To be clear, the paragraph continues in the next sentence to note that the Chamber ‘therefore finds reasonable grounds to believe that Mr Al-Werfalli bears individual criminal responsibility as a direct perpetrator’, while the summing up declaration notes ‘alleged criminal responsibility’. The OTP’s statement following issuance of the warrant clearly asserts: ‘Mr al-Werfalli is presumed innocent until proven guilty and the burden is on my Office to prove that he is guilty of the crimes we allege he committed. My Office can only discharge that burden if Mr al-Werfalli appears before ICC judges.’

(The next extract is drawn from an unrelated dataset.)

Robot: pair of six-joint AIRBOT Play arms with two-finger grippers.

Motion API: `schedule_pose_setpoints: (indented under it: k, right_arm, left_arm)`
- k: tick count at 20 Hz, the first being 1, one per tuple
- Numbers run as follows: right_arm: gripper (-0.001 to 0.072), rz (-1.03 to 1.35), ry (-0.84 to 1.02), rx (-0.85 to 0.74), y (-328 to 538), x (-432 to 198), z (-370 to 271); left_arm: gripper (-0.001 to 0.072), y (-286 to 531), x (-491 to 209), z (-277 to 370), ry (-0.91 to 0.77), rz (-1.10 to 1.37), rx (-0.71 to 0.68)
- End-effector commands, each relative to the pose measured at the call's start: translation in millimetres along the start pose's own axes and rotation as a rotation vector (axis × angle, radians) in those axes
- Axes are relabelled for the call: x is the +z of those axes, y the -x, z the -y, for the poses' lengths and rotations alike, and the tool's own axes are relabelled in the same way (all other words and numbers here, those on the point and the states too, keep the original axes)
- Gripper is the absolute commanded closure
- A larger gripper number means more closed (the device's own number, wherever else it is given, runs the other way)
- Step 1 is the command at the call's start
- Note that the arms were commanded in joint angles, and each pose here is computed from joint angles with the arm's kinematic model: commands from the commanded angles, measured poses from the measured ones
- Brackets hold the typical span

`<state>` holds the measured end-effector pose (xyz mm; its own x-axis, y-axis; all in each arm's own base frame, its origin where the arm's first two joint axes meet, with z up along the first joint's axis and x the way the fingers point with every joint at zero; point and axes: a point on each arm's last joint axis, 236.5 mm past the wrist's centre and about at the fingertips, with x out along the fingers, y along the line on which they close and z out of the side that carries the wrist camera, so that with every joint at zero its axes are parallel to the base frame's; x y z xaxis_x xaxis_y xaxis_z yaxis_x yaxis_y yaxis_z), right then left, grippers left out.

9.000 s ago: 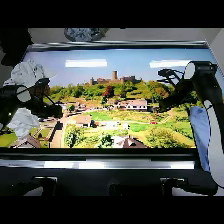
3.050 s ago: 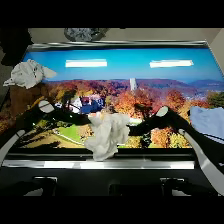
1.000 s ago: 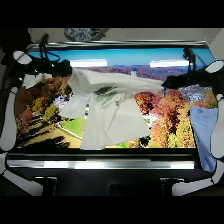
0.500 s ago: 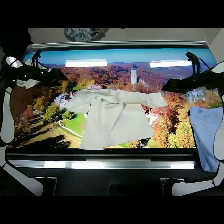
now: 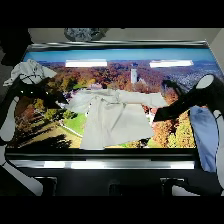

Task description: Fold the shirts.

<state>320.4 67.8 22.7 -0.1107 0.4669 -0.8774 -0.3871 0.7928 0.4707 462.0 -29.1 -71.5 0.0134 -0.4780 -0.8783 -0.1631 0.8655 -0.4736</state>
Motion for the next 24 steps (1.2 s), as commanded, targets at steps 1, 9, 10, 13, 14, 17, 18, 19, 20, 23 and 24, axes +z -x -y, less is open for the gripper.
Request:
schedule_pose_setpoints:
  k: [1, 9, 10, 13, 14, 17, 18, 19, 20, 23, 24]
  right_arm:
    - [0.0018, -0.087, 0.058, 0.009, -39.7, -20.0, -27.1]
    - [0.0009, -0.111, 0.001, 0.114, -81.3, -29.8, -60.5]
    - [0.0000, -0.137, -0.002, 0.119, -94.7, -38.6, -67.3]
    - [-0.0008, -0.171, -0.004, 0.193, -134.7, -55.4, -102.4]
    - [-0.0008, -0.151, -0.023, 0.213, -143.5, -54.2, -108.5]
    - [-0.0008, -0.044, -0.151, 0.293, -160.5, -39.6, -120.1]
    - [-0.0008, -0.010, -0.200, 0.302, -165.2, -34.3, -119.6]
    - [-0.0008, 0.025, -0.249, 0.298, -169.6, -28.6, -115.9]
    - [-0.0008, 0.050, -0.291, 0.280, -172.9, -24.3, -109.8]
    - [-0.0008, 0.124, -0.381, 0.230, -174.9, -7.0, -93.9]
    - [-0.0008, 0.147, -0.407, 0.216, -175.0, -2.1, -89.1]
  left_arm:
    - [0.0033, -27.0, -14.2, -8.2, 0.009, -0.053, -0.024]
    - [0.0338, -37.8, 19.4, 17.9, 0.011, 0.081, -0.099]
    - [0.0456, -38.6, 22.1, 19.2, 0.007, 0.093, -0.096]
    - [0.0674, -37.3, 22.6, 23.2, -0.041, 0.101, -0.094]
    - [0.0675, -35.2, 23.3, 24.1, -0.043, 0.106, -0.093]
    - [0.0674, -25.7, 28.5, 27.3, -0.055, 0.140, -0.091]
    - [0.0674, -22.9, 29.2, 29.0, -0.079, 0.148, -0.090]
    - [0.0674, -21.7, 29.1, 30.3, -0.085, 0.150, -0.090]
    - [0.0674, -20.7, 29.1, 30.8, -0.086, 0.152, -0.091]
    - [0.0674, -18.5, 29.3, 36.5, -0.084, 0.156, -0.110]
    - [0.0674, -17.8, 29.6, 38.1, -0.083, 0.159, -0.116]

Previously, in providing students with examples of the type of legal reasoning which would result in their struggling to pass a module, I reached for former Prosecutor Ocampo’s July 2010 Guardian piece on the Arrest Warrant for Al Bashir. While the entire proceedings revolved around the meaning of ‘reasonable grounds to believe’, Ocampo falsely asserted that a man who had never been brought before a judge, had been found by the ICC to be ‘deliberately inflicting on the Fur, Masalit and Zaghawa ethnic groups living conditions calculated to bring about their physical destruction.’

Much has been made of the purpose of proceedings before the ICC’s Pre Trial Chambers, tending towards the consensus that while crucial, this particular stage should not be understood as a mini-trial. Introducing a case such as that against Al Werfalli, where the evidence against him is so glaringly odius and obvious, should be the perfect opportunity to illustrate, as per the OTP’s statement above, that the man remains innocent until proven otherwise. It’s difficult, when introducing students to the study of international criminal law, to have to somehow try and explain how it is that ICC judges, in drafting this Warrant, could, to such a degree, appear to violate that fundamental principle of criminal law which is common knowledge to all laypersons.